アスファルト防水のエキスパート 東西アスファルト事業協同組合
「また逢う日まで」という映画の中に、戦争に行く恋人を女が見送るシーンがあります。男が雪の中を歩いて行く。ふと振り返ると、女がまだ硝子越しにジーッと見つめている。感極まって、雪の中を男がダーッと走って戻って来る。そして硝子越しに暑い接吻をするのです。この面白さは透明の硝子を一枚挟んで接吻していることです。決して引っつくことがないわけです。このことを「間合いの美学」と九鬼周造は言っています。
ところで尾形光琳の「紅白梅図屏風」ですが[4]、金屏風であること、紅梅白梅であることから祝い事の絵であるとよく解説されますが、実はそれだけではありません。赤い梅が女性で、白い方が男性という二元対比ですね。そこで間合いが大事になる。さきほどの硝子越しの接吻の硝子に代わるものが早春の冷たい冬の川なんです。この流れは早春ですから冷たい綺麗な水が流れていないといけないのに、渦を巻いて不気味に描いてあります。この絵は二元対比を意味していますから、二重の意味になるということです。だからお祝い事の裏側には悲しみ事、人生のはかなさが隠れていなければいけないのです。太田道灌の歌の中に、
七重八重花は咲けども山吹の
実の一つだになきぞ悲しき
というのがあります。よく見ると光琳の梅の木はどちらも老木です。さらに見ると、切らないといい実がならないアゴという無駄枝が描かれています。花は咲いても実にならないんです。実にならないという二人の悲しさがここにある。しかも、川というのは片時もとどまることなく流れているわけです。明日をも知れない、そういう不気味さ、人生のはかなさがこの絵の中にあるんですね。
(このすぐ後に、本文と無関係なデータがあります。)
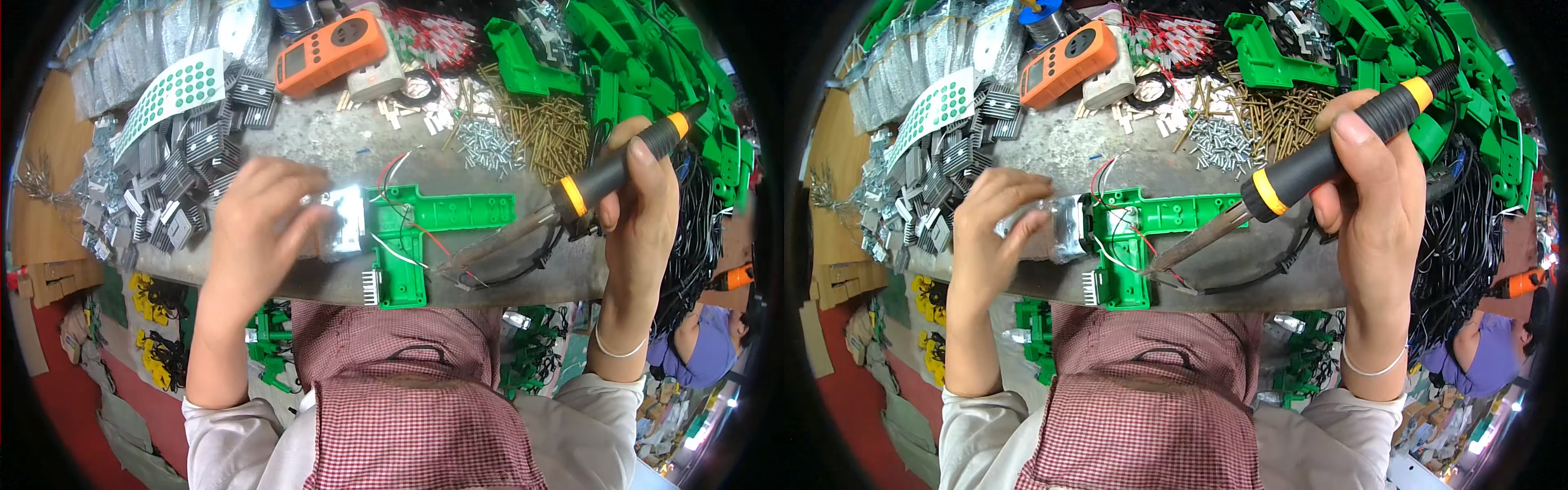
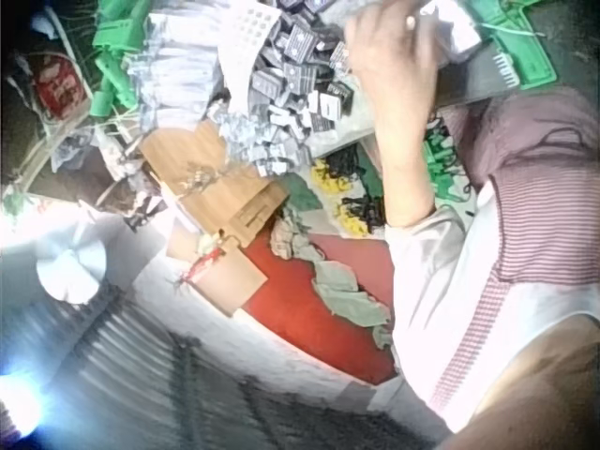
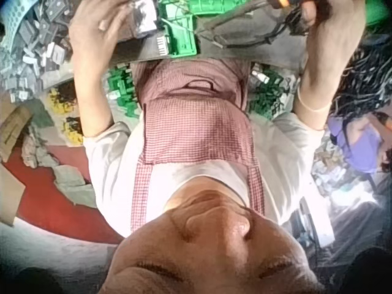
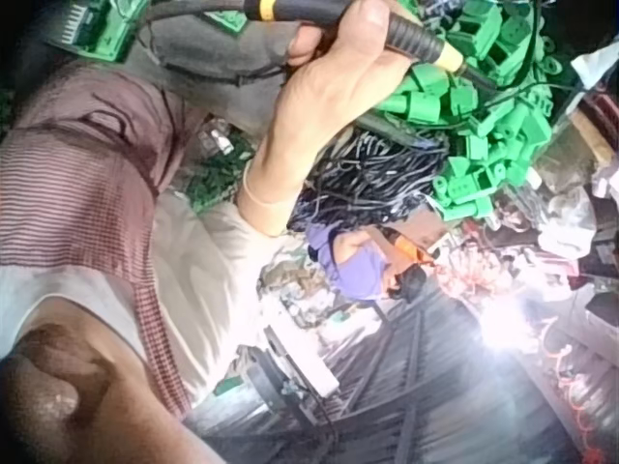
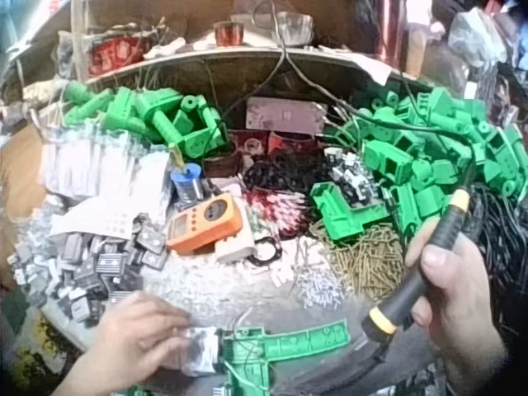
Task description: Assembling and soldering components into a green plastic handheld device.
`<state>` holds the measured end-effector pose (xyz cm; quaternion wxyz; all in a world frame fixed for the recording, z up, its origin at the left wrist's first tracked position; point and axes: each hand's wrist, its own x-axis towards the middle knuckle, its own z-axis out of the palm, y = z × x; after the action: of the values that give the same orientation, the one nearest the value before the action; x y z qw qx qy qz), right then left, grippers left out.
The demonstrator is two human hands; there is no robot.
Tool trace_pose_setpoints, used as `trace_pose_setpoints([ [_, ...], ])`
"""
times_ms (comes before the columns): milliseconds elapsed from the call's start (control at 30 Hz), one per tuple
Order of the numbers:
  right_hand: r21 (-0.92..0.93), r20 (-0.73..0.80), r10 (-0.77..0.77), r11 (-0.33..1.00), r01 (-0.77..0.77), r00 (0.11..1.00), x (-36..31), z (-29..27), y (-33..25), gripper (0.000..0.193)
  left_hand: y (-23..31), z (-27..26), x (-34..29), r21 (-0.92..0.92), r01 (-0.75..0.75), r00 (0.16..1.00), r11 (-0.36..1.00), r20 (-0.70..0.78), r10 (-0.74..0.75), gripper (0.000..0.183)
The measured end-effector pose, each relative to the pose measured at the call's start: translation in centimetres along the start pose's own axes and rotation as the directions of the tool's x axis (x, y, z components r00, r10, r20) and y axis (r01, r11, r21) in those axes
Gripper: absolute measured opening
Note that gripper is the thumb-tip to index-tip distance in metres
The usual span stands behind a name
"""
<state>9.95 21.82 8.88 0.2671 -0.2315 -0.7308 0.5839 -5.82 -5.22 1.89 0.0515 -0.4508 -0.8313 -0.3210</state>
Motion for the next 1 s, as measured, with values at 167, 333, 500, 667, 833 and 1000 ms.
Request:
trace_pose_setpoints([
  [167, 0.112, -0.112, -0.101, 0.987, 0.114, 0.989, 1.6, -1.4, -0.5, 0.031, 3.4, 0.6, 0.5, -0.227, -0.206, 0.971, 0.952, 0.074, 0.228, 0.033],
  [333, 0.049, -0.248, -0.158, 0.983, 0.175, 0.956, 5.7, 0.4, -1.2, 0.027, 4.4, 2.9, -0.1, -0.244, -0.284, 0.947, 0.927, 0.078, 0.311, 0.029],
  [500, 0.098, -0.025, -0.280, 0.955, 0.282, 0.960, 12.5, 8.3, 0.8, 0.025, 4.1, 4.4, -0.8, -0.268, -0.307, 0.949, 0.913, -0.015, 0.315, 0.021],
  [667, -0.144, 0.034, -0.587, 0.798, 0.585, 0.809, 19.3, 12.8, 5.3, 0.023, 4.7, 5.0, -0.6, -0.153, -0.409, 0.911, 0.899, -0.115, 0.395, 0.029],
  [833, -0.417, 0.098, -0.409, 0.811, 0.411, 0.907, 18.8, 12.8, 6.8, 0.044, 4.4, 5.2, -0.6, -0.157, -0.372, 0.924, 0.915, -0.161, 0.348, 0.030],
  [1000, -0.411, 0.409, -0.088, 0.871, 0.270, 0.908, 9.8, 4.9, 4.7, 0.036, 3.4, 4.4, -0.4, -0.303, -0.224, 0.973, 0.926, -0.116, 0.198, 0.022],
])
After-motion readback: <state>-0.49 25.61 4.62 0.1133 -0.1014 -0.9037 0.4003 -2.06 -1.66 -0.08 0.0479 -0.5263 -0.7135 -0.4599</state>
このような、裏側にどういう「もののあわれ」が潜んでいたか、ということが二元対比の美学であって、単にものが直線と曲線で対比されたらいいというものではないと思います。
「竜安寺」の石庭は、白河砂のドライなものがあって、塀の向こうにうっそうと茂ったウエットな緑があります。では間合いは何かというと、深い軒にあるわけですね。塀というのは六尺もあるような深い軒は必要ない。それがあんなに深いのはなぜかというと、太陽光線が当たって軒下に深い影が出来るからなんです。これが「無の世界」です。この「無の世界」が間合いになって、ウエットなものとドライなものと二元対比させているわけです。よく見ると、塀の際にある向こう側の石は自然石を使っています。雨だれが樋の代わりになっている溝に落ちます。一方はまっすぐ一直線の御影石、他方は自然石で二元論なんです。このような二元対比によって、情念のような何か深いものを感じさせるんです。そういう美学を、現代建築で表現するんです。
いよいよ私の建築に入っていきますが、今まで言ったような伝統を通して、現代建築をどうつくっていくか、ということを説明できたらと思います。
これは久し振りにつくった数寄屋です。この建築には樋がありません。雨だれを優しく受けるために那智黒が入れてあります。この黒は影を意味しています。この那智黒石を挟んだ両サイドですが、御影石という固い材質の直線と瓦というやわらかい材質の曲線の対比、つまり素材も形も二元対比になっています。そしてその間合いを面白くするために那智黒石を入れています。
また、縁側のナマコのような沓石に対して直線的な石が二元対比しています。この場合の間合いの面白さは土間である、砂や砂利などが出ている土を敷くことによって演出しています。伝統から学んだ面白さをそのまま実践している例です。